EXERCISE DIRECTIONS:
Only one stretch of the data should be retyped: the lines from the line containing "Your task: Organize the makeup" through the line containing "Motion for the". Keep pictures out of it.

(LISTED RECORDS begins)

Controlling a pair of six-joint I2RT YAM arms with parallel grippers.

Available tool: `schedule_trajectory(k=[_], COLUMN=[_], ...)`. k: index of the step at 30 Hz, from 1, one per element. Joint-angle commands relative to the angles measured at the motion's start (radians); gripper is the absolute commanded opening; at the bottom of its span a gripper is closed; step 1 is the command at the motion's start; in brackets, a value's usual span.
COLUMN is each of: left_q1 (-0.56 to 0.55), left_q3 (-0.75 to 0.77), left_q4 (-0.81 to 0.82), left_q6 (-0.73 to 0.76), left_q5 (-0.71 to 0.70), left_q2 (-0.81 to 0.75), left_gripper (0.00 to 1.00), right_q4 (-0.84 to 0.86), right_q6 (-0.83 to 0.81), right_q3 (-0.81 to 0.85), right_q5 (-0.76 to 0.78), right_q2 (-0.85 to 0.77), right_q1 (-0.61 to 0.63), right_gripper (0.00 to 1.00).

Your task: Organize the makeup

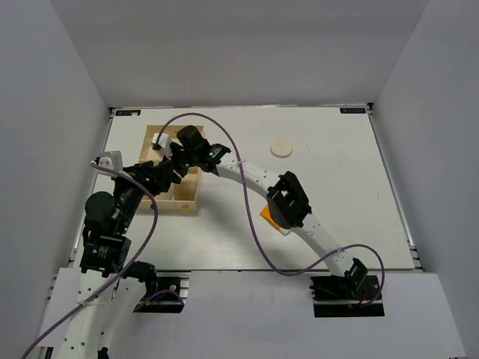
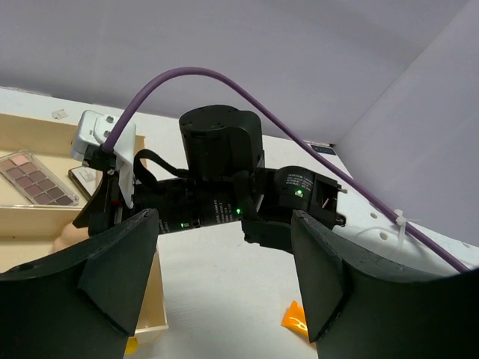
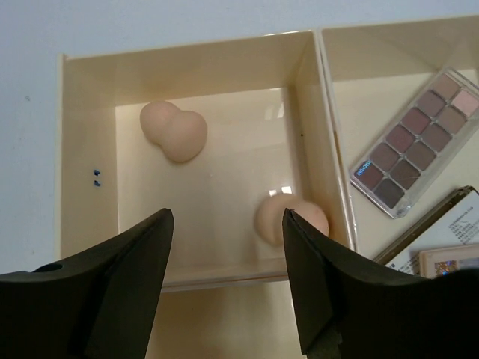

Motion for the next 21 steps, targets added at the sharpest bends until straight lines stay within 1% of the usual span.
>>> schedule_trajectory(k=[1,2,4,6,7,9,10,12,13,15,16,17,18,19,21], left_q1=[0.006,0.006,0.006,0.006,0.006,0.006,0.006,0.006,0.006,0.006,0.006,0.006,0.006,0.006,0.006], left_q3=[-0.001,-0.001,0.0,0.0,0.0,0.0,0.0,-0.001,-0.001,-0.003,-0.003,-0.003,-0.003,-0.003,-0.004], left_q4=[-0.003,-0.005,-0.009,-0.011,-0.012,-0.011,-0.009,-0.006,-0.005,-0.005,-0.005,-0.003,-0.003,-0.002,0.0], left_q6=[0.015,0.013,0.018,0.016,0.016,0.018,0.019,0.018,0.019,0.019,0.018,0.018,0.018,0.018,0.016], left_q5=[0.002,0.0,-0.01,-0.015,-0.015,-0.012,-0.006,0.003,0.012,0.025,0.031,0.034,0.037,0.043,0.051], left_q2=[-0.002,-0.003,-0.003,-0.005,-0.006,-0.009,-0.011,-0.009,-0.006,0.0,0.0,0.001,0.002,0.003,0.003], left_gripper=[0.81,0.81,0.81,0.81,0.81,0.81,0.81,0.82,0.82,0.82,0.81,0.81,0.82,0.81,0.81], right_q4=[0.02,0.006,-0.028,-0.013,-0.008,0.0,0.0,0.004,0.006,0.014,0.018,0.017,0.012,-0.002,-0.023], right_q6=[-0.033,-0.048,-0.08,-0.1,-0.103,-0.096,-0.089,-0.073,-0.053,-0.022,0.012,0.029,0.047,0.078,0.098], right_q3=[0.073,0.097,0.158,0.145,0.095,0.027,-0.052,-0.132,-0.212,-0.286,-0.345,-0.367,-0.383,-0.403,-0.407], right_q5=[0.036,0.052,0.149,0.235,0.259,0.319,0.33,0.361,0.364,0.358,0.347,0.323,0.315,0.286,0.276], right_q2=[-0.053,-0.054,-0.07,-0.1,-0.14,-0.185,-0.23,-0.275,-0.316,-0.355,-0.384,-0.393,-0.401,-0.403,-0.387], right_q1=[-0.002,-0.004,-0.017,-0.036,-0.074,-0.103,-0.15,-0.195,-0.265,-0.316,-0.405,-0.431,-0.517,-0.537,-0.595], right_gripper=[0.66,0.66,0.65,0.66,0.66,0.65,0.64,0.61,0.59,0.55,0.48,0.44,0.4,0.35,0.34])
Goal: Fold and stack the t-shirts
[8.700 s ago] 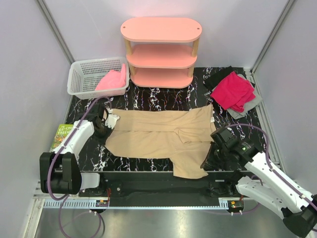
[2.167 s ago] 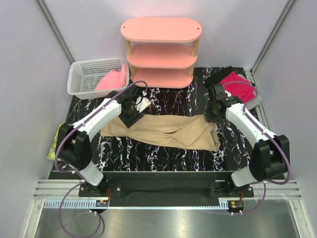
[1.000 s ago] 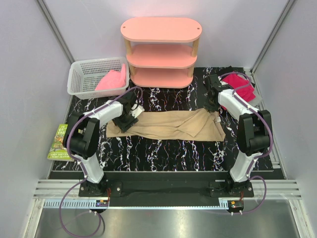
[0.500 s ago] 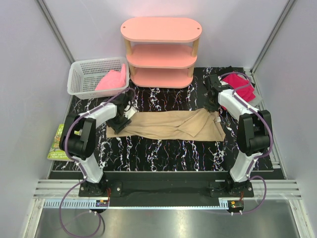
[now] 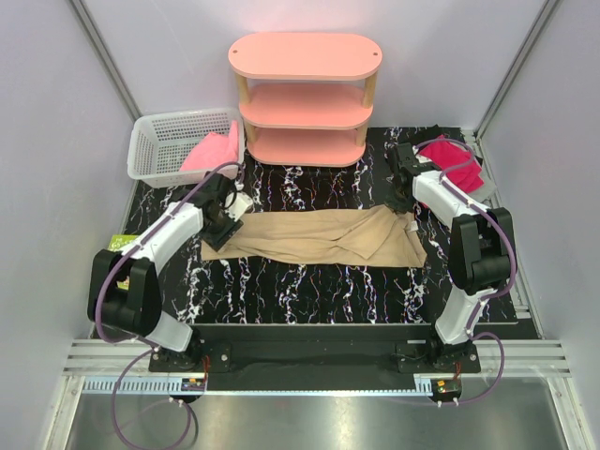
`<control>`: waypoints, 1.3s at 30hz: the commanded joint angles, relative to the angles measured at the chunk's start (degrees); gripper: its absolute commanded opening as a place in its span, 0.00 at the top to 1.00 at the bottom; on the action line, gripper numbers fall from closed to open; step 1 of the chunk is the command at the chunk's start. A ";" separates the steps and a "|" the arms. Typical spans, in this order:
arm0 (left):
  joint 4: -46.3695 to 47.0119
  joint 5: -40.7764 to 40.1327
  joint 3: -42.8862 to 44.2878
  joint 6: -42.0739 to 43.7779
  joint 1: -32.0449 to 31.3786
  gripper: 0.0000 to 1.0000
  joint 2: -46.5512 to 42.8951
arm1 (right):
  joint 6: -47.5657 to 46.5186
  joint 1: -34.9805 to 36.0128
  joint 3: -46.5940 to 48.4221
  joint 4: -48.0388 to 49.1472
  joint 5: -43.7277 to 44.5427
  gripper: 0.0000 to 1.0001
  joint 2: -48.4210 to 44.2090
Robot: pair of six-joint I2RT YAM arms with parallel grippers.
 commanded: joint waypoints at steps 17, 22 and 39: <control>0.71 4.71 3.91 -0.86 -0.38 0.52 11.06 | 0.12 -0.51 -1.29 2.14 0.97 0.89 -1.39; -1.05 6.12 3.65 -0.42 -0.38 0.51 7.19 | 0.03 -0.51 -1.47 2.31 0.89 0.89 -1.39; 2.38 4.28 7.08 -1.47 -0.29 0.53 16.50 | 0.12 -0.60 -2.61 2.75 0.18 0.89 -2.62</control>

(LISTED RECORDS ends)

SOLUTION FOR THIS PROBLEM:
Your task: Organize the makeup


Motion for the next 21 steps, targets added at the sharpest bends until straight lines stay within 1% of the usual span.

This exercise is now fully answered.